Terry Willis walked halfway across the country and with every step, he inched closer to completing the journey of a lifetime. Sunday afternoon, he finally reached the intersection of Chicago Avenue and 38th Street in Minneapolis, the site of the memorial set up for George Floyd. Floyd died in police custody at the intersection on May 25.
"I thought of the most extreme thing that would get the most attention silently," he explained.
After watching the death of George Floyd on video, Willis decided to walk from his home in Alabama to Minnesota.
"I didn’t know if I would make it here," said Willis. "It’s been a more emotional journey than anything."
For Willis, it's been a challenging road. 1,000 miles have taken a toll on his body but all of that ends where George Floyd’s life ended.

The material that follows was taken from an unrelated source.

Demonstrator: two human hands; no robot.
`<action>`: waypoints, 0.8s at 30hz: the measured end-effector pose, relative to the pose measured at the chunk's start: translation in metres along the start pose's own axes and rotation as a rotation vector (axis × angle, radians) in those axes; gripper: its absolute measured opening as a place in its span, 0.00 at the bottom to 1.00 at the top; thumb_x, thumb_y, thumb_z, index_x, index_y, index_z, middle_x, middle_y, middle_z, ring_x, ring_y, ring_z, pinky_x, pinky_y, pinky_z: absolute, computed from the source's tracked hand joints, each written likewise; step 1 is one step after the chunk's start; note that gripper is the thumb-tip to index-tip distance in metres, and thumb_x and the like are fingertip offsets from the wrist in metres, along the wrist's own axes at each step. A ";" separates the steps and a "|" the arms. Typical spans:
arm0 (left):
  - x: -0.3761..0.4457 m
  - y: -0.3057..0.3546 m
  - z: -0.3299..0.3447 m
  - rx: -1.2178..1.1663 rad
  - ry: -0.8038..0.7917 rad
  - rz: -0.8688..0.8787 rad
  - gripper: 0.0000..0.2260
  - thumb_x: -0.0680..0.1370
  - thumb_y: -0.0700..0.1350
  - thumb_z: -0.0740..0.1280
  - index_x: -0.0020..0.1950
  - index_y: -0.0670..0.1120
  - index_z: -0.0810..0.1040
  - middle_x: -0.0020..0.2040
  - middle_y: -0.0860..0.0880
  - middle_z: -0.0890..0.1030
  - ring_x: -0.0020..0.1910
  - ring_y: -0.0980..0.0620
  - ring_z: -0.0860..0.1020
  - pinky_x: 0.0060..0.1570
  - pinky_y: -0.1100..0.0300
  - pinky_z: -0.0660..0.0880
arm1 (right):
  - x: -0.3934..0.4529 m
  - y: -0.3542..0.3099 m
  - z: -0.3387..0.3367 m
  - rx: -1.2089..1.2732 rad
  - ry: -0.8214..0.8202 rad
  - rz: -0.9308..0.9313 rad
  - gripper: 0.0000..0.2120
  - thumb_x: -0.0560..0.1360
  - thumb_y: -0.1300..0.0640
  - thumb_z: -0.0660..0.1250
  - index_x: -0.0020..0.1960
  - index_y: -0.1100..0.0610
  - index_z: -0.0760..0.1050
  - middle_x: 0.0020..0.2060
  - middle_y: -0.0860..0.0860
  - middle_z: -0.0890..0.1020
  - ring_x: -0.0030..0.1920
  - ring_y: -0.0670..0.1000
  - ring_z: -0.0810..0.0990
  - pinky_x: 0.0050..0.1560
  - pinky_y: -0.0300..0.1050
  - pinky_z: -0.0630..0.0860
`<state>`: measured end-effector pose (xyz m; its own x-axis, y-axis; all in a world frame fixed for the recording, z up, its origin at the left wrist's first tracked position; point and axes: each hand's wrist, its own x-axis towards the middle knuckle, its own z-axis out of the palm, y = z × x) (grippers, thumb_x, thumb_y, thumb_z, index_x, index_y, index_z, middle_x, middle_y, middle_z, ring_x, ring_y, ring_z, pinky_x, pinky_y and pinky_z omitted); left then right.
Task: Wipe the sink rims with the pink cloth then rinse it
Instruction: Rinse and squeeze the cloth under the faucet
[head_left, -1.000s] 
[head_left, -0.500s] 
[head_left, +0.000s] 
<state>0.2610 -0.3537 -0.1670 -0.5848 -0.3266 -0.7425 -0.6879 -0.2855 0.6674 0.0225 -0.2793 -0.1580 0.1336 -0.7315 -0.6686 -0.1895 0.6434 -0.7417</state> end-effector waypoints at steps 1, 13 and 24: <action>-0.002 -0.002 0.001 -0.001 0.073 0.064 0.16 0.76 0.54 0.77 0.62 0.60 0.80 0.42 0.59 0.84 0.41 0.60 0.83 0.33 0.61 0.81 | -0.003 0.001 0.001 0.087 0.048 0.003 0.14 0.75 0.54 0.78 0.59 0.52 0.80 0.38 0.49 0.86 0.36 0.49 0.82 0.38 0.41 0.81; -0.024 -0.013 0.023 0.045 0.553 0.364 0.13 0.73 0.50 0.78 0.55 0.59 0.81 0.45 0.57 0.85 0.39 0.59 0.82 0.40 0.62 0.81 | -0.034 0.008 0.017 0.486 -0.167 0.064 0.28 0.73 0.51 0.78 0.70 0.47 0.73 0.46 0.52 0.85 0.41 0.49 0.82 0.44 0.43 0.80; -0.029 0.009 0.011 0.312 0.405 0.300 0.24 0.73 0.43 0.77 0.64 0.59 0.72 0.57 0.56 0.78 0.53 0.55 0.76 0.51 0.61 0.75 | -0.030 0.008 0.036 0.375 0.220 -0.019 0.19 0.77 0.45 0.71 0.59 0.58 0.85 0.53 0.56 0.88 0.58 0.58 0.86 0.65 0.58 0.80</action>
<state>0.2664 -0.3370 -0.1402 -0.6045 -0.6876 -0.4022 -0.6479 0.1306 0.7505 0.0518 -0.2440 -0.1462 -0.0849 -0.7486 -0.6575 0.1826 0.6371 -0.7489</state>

"This right here is amazing," he exclaimed. "The amount of love that you’re showing me is phenomenal."
Willis’ journey has been documented on social media and is inspiring others with every step, like the Sellers. The couple from Tennessee saw Willis' story on Facebook and decided to come to Minneapolis to meet him on the final leg of his journey.
Seeing thousands marching with Willis reminded them of monumental movements from the past.
"It's inspirational," said Mr. Sellers. It shows all the work is not done yet. But Martin Luther King and others started. It’s not over. We’re just asking for equality and justice."
For them, being at 38th and Chicago is also an emotional pilgrimage.
"Coming over here and seeing that spot it brought tears to my eyes because I could visualize the officer with the knee on his neck and that could have been me," added Sellers.
With the walk coming to an end, Willis says this destination is just the beginning.
"I feel like I just stared something," he said. "I don’t feel like it’s the end of anything. It’s more so I accomplished the walk but I just started the change."